Alex proposes a radical restructuring of the American justice system through adoption of a “self-executing requester- pays” rule. He criticizes the existing presumption of producer pays because its premises were not thoroughly examined and, even if they had been, things have changed. I suggested that the presumption is not an “accident of history” but a product of history, with deep roots in our experiences and jurisprudence. Change? It is not evident to me that things have changed in any systemic way.
Alex asserts certain truths to be self-evident: that there is an “explosion of discovery costs over the last two decades”; that “intentional ‘impositional discovery’ is a serious problem”; and that a requester-pays rule would “accomplish more than any other single reform” to make discovery efficient and fair. For the judicial system as a whole, I think the first two propositions are demonstrably untrue; I know of no evidence supporting the third. I have suggested that there could be some truth to all the assertions with regard to a certain small subset of disputes. But we never should make general rules to address special cases.
Dahl: The duty to testify is indeed crucial to civil liberty, and there is no dispute that fulfilling that duty can require significant sacrifice. But it does not follow that our system should impose discovery burdens that are not worth it. To the contrary, public respect for our judicial system — fundamentally, its source of authority — requires that courts not ask witnesses to shoulder burdens that have little or no value to the dispute. A fortiori, our system cannot maintain public respect when it suborns the imposition of significant discovery costs on other parties for the purpose of bringing economic pressure to bear on the outcome of legal disputes, and does so under the guise of societal responsibility. Requester-pays rules are self- executing protections against imposing too much upon, or abusing, the very witnesses whose duty to testify is so critical to justice.
Requiring a requester to pay for some or all the discovery it seeks is the most effective means of focusing litigation on the facts that matter to the claims and defenses in a case. It is based on the economic idea, almost ubiquitous in America and around the world, that a customer is in the best position to decide whether what she’s requesting is worth the cost of producing it.
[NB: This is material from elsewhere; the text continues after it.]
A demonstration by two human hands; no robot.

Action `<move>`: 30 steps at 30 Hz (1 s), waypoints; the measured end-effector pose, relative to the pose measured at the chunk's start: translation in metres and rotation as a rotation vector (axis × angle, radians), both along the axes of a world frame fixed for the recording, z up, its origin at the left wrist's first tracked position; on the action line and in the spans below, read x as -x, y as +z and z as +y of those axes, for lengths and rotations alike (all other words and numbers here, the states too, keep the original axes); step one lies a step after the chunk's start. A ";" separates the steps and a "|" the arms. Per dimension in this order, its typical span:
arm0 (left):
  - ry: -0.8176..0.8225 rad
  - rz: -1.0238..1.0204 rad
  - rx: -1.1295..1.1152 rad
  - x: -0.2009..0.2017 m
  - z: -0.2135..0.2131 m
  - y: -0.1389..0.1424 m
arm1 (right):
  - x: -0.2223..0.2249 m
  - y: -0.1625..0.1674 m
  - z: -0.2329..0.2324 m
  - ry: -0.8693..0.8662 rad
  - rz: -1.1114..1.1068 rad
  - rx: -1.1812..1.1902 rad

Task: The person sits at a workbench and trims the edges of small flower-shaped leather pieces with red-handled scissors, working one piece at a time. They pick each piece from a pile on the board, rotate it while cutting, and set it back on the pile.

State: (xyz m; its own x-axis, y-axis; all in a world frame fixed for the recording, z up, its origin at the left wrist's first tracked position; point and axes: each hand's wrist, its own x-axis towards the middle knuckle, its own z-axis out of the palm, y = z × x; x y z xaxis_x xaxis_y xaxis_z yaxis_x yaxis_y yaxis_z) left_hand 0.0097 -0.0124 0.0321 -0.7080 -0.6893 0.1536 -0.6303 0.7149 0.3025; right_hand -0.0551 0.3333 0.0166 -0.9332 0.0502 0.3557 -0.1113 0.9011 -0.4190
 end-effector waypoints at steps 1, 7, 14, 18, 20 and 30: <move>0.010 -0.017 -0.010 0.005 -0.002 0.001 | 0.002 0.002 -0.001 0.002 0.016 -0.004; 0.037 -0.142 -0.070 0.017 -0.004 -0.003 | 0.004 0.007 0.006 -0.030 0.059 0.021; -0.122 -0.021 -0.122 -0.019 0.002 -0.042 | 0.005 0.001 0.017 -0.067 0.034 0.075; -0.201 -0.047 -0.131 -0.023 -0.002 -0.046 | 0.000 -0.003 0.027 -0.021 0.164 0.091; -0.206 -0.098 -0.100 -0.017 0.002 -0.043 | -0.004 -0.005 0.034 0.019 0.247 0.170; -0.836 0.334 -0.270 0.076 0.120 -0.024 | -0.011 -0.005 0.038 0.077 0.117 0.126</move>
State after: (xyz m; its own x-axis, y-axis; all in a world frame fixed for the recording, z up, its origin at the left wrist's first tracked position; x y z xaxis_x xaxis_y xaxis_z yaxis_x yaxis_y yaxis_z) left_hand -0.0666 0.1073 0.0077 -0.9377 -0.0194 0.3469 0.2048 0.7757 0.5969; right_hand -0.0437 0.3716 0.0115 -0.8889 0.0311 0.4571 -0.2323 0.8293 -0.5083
Defenders of the status quo might find it useful to portray this idea as an attempt to circumscribe the right to obtain necessary information, particularly from large corporations, but that is neither true nor would it be the result. By reducing the epidemic of over-discovery, a requester-pays default rule (with safeguards to protect access to justice) would ensure attention to the merits of disputes, reduce the exorbitant expense of litigation, and free up precious judicial resources for better purposes.